What you are asked to do> Word for word, set down every line of the entries below from the line with "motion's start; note" to the line with "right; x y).", including both, and no other line.

Record set section start

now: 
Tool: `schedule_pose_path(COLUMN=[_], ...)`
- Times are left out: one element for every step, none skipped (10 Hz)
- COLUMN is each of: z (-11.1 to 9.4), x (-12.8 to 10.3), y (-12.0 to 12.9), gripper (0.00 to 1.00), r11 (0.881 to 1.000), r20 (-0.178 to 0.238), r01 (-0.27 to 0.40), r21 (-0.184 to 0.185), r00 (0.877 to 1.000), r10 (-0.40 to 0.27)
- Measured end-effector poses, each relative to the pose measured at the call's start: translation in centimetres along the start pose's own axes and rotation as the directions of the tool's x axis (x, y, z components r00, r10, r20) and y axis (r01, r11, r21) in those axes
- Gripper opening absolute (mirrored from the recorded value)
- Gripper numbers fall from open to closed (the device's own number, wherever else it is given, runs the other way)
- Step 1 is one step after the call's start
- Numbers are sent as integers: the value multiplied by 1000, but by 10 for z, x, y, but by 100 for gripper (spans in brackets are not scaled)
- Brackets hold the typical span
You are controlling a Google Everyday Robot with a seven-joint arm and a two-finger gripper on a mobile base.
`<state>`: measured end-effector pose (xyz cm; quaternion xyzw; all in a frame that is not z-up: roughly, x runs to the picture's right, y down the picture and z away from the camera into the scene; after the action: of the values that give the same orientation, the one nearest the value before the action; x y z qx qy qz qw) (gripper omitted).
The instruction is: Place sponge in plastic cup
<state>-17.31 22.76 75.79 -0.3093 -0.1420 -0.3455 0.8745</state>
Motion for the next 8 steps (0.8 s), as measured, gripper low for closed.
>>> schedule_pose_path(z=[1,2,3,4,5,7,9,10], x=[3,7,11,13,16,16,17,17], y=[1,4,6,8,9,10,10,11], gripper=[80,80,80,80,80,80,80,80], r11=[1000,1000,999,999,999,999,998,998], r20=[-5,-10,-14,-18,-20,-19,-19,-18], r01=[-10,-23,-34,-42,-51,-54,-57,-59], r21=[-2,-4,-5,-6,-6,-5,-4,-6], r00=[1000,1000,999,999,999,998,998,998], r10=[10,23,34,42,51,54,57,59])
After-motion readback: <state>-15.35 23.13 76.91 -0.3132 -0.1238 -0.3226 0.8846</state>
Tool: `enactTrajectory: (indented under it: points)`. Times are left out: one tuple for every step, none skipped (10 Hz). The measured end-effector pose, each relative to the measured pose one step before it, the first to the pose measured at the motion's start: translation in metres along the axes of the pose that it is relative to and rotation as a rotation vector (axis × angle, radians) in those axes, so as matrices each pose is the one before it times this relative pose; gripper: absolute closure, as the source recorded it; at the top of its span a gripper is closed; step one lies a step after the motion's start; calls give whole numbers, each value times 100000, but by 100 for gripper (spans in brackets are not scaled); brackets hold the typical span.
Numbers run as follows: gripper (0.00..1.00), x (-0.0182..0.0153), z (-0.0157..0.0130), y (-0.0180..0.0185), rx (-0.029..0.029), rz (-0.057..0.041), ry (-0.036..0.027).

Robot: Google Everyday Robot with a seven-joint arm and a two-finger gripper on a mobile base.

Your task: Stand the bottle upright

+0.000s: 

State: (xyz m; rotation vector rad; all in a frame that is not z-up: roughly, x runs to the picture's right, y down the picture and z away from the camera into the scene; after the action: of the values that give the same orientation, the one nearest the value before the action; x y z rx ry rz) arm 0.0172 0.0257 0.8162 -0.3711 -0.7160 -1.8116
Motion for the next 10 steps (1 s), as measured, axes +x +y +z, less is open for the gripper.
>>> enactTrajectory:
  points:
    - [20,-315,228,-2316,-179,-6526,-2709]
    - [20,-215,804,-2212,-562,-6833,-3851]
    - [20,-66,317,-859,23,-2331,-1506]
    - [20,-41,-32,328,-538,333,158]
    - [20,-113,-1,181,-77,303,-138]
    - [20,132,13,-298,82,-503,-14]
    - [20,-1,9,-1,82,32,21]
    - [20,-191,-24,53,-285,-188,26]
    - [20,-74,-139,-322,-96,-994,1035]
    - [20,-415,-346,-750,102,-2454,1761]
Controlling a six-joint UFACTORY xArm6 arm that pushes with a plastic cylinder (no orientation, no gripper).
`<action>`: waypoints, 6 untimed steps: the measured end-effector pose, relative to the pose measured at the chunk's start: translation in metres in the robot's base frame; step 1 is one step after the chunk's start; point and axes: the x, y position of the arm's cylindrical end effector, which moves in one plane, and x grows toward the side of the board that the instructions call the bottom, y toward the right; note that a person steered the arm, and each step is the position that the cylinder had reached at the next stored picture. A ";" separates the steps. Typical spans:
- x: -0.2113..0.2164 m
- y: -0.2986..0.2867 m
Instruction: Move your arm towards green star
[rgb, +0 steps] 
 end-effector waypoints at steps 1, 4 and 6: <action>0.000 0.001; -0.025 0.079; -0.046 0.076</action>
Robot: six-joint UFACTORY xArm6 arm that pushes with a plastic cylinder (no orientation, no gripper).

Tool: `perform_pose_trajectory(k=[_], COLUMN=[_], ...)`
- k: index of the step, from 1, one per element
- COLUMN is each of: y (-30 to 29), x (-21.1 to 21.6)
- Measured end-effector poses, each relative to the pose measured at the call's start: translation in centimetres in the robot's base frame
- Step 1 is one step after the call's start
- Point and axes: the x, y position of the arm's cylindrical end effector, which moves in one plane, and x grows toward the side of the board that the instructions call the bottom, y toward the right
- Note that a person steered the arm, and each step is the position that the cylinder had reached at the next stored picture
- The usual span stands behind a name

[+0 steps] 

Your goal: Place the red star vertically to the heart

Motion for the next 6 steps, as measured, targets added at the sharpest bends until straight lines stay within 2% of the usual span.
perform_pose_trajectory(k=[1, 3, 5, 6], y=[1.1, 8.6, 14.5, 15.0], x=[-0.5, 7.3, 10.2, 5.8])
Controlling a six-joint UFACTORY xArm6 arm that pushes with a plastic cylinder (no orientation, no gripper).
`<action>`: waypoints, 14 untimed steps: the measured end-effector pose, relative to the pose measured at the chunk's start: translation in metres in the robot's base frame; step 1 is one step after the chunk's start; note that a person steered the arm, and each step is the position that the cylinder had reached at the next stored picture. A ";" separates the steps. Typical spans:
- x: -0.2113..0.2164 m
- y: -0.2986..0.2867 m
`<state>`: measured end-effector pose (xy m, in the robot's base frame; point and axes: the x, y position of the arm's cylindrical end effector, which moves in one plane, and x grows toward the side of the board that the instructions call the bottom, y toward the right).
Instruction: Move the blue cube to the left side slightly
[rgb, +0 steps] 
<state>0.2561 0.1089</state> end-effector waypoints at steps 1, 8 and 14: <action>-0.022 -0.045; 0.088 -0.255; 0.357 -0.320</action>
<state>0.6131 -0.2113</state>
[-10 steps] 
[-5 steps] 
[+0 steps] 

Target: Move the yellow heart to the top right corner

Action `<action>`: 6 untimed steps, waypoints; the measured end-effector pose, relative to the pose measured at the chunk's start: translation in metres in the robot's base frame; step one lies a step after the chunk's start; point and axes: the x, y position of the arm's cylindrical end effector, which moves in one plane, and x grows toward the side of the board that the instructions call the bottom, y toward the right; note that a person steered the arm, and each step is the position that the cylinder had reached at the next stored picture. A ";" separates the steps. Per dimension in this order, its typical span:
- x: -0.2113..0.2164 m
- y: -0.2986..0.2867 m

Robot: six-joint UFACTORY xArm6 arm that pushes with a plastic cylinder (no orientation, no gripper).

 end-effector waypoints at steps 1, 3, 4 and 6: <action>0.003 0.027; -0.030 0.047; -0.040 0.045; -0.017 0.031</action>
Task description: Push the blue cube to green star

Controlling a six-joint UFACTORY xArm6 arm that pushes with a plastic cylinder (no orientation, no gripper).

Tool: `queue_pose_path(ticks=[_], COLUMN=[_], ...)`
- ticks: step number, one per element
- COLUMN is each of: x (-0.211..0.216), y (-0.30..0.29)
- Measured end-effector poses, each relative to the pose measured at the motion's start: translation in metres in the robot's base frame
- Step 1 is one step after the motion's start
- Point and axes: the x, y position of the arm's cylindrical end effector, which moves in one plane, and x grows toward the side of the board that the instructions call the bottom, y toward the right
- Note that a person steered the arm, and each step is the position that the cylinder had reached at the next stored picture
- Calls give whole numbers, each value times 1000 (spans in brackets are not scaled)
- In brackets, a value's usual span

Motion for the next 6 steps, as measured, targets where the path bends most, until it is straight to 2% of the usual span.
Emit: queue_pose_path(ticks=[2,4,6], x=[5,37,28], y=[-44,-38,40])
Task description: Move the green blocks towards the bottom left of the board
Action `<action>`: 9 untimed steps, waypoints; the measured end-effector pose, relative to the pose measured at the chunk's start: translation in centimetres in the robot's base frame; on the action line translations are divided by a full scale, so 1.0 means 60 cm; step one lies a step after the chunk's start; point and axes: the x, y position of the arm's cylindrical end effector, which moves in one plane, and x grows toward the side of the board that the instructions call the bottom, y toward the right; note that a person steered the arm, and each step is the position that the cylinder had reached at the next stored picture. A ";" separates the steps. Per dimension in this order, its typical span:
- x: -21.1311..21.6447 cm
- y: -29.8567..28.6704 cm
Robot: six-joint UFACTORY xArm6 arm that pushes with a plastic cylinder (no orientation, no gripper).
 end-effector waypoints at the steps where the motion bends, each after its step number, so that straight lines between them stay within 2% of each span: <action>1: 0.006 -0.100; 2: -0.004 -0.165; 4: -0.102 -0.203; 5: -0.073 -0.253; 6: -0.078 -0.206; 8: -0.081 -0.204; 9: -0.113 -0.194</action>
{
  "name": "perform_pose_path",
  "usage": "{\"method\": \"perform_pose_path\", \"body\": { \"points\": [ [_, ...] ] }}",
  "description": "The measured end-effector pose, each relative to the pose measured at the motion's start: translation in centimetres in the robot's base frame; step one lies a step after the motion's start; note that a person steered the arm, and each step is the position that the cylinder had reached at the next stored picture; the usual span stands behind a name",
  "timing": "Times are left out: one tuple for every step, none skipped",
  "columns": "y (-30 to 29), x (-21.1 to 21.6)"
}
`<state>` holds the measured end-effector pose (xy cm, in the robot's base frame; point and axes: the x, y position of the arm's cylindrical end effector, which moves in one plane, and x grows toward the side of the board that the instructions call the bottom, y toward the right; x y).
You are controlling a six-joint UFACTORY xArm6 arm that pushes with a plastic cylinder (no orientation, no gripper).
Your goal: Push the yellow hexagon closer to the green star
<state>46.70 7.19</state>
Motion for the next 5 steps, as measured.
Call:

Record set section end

Result of the task>
  "description": "The measured end-effector pose, each relative to the pose measured at the motion's start: translation in centimetres in the robot's base frame; step one lies a step after the motion's start; note that a person steered the arm, and each step is the position that the cylinder had reached at the next stored picture; the usual span stands behind a name",
  "timing": "Times are left out: one tuple for every step, none skipped",
  "columns": "y (-30 to 29), x (-21.1 to 21.6)"
}
`<state>` holds the measured end-effector pose (xy cm, in the robot's base frame; point and axes: the x, y position of the arm's cylindrical end effector, which moves in one plane, and x grows toward the side of the board that the instructions call the bottom, y toward the right; x y).

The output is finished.